#### [Work instruction]
Search the material below for the word "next" and copy every line in which it occurs.

═════ Collected data ═════

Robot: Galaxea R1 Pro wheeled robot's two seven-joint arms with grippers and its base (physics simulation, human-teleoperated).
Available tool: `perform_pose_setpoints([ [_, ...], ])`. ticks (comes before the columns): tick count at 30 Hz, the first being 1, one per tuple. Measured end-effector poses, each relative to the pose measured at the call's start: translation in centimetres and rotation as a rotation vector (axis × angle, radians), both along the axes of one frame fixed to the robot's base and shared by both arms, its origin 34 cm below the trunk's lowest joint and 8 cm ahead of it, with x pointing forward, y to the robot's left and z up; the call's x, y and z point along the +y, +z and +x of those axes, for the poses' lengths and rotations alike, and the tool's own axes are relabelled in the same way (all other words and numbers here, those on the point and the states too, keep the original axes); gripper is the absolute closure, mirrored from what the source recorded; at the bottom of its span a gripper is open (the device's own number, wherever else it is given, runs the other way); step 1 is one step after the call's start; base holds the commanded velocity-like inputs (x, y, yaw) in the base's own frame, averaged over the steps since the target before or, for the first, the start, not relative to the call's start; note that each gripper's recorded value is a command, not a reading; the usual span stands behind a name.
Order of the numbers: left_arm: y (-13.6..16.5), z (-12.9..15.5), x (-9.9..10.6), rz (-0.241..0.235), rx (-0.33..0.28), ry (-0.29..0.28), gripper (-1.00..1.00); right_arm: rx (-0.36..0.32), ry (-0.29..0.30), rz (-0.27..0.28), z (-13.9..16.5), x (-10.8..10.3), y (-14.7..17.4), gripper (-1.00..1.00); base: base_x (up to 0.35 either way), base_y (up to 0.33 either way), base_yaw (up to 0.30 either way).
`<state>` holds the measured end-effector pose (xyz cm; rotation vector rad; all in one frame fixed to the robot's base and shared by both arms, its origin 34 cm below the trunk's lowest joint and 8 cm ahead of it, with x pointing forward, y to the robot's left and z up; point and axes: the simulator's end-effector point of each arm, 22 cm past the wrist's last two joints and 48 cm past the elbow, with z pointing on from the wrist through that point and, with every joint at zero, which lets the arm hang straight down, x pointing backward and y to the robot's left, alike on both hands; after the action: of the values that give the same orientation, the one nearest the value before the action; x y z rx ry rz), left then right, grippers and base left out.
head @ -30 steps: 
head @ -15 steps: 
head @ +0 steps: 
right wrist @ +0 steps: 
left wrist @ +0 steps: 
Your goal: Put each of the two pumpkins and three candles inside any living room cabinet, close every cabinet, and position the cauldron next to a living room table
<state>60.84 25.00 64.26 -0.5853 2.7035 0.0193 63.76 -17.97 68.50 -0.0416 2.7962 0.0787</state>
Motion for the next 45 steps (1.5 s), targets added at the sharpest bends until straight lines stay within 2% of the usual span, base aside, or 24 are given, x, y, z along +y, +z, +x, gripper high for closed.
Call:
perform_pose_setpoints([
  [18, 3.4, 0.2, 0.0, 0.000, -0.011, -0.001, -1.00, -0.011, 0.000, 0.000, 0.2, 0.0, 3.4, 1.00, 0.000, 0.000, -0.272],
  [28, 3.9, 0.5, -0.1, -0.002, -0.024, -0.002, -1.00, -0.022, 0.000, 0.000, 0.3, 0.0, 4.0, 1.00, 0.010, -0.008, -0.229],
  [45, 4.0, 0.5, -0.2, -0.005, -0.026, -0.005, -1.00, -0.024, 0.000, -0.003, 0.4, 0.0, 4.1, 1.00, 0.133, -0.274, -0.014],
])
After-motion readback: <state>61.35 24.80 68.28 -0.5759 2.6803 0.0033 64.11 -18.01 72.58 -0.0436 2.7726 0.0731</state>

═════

#### [Written response]
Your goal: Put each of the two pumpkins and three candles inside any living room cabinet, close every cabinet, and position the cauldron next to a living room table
Motion for the next 45 steps (1.5 s), targets added at the sharpest bends until straight lines stay within 2% of the usual span, base aside, or 24 are given, x, y, z along +y, +z, +x, gripper high for closed.

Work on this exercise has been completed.